Gravatar DotNetKicks.com
Jun 11, 2008
You've been kicked (a good thing) - Trackback from DotNetKicks.com
# re: Rhino.Mocks Beta Bits are Running Turbo-Charged!
Gravatar Aaron Jensen
Jun 11, 2008
To be clear, the more mocks you use, the more improvement you see. The cost of creating an individual mock goes up linearly, so the cost of creating mocks goes up exponentially. You won't see any improvement if you only ever mock one class, but if you mock 1000, you'll see plenty :)
# re: Rhino.Mocks Beta Bits are Running Turbo-Charged!
Gravatar Steven Harman
Jun 11, 2008
Ahh, yes... good info Aaron!

The project I ran my timings against is a real world application - we're using WinForms and a MVP-ish pattern, so we lean pretty heavily on the idea of fake it till you can make it. So we are creating a lot of different mocks in those 1500+ tests.

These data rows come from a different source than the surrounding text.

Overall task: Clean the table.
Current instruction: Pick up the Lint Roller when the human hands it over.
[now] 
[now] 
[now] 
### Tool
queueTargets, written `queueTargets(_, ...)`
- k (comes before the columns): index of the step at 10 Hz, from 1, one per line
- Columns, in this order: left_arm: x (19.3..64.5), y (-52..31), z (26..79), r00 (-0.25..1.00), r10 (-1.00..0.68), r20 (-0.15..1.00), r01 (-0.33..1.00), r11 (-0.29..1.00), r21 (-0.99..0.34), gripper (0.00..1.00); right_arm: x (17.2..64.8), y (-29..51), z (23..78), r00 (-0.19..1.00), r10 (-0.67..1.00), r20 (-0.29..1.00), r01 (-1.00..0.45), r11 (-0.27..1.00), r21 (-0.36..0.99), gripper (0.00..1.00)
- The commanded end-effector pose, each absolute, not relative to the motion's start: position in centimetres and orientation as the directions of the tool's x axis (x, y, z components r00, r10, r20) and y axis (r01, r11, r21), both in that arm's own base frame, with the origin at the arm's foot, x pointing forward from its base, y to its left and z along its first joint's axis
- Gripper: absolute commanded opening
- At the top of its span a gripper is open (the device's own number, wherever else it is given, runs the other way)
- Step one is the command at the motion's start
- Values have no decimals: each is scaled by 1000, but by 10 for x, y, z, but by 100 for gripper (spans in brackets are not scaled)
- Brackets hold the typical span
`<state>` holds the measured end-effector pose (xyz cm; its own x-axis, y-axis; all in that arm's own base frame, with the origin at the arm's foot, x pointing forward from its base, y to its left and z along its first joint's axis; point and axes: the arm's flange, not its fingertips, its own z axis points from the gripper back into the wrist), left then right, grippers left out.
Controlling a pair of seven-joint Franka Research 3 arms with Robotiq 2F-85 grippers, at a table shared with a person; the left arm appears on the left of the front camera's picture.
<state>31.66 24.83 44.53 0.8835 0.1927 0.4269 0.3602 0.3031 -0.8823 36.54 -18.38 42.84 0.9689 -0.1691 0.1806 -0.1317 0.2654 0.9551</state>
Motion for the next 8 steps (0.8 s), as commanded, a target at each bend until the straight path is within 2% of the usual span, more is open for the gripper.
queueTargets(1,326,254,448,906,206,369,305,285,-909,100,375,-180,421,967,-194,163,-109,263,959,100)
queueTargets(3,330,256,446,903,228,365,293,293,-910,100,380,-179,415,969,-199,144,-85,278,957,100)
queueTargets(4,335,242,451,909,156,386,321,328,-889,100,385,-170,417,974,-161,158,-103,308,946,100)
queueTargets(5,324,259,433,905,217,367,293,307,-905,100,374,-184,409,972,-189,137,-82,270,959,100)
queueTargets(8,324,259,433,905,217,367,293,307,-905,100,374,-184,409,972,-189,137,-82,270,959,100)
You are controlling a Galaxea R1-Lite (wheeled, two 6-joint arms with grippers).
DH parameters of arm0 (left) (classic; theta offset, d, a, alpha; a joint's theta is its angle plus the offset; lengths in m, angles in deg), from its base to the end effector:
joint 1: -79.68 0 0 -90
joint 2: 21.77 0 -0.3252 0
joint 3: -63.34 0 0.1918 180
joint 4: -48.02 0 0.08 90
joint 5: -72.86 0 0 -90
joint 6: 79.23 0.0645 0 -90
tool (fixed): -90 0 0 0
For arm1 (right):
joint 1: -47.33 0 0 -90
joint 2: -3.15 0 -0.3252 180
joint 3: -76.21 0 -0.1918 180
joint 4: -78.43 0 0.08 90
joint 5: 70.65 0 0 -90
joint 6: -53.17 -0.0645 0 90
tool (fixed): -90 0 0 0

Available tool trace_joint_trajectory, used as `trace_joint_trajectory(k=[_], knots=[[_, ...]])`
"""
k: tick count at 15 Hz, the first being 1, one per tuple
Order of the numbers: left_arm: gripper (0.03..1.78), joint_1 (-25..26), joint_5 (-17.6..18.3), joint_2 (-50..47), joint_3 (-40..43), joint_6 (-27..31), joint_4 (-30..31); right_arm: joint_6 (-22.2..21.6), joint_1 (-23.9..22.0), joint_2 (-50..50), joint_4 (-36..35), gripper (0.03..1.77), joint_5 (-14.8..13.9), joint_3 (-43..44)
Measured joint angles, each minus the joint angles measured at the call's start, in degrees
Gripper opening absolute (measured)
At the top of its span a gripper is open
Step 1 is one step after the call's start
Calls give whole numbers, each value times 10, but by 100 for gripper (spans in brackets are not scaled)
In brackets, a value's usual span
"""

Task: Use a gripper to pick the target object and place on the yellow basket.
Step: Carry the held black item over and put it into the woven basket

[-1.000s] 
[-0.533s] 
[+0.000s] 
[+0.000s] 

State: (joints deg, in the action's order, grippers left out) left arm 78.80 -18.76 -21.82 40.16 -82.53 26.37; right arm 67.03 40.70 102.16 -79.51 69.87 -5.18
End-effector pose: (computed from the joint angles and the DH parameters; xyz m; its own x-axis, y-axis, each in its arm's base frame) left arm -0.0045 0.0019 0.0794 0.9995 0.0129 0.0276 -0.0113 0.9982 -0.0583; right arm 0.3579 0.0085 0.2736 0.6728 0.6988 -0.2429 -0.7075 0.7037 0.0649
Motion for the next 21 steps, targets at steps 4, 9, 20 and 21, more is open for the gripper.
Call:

I guess the thing I was trying to get across is that its not just in contrived, best-case examples that the speed-up occurs. Its also being seen in the wild.

Thanks again for digging in and helping the cause!
# re: Rhino.Mocks Beta Bits are Running Turbo-Charged!
Gravatar Stephen Rylander
Jun 11, 2008
Rhinomocks...this community is strong. What is the best way to get started with it?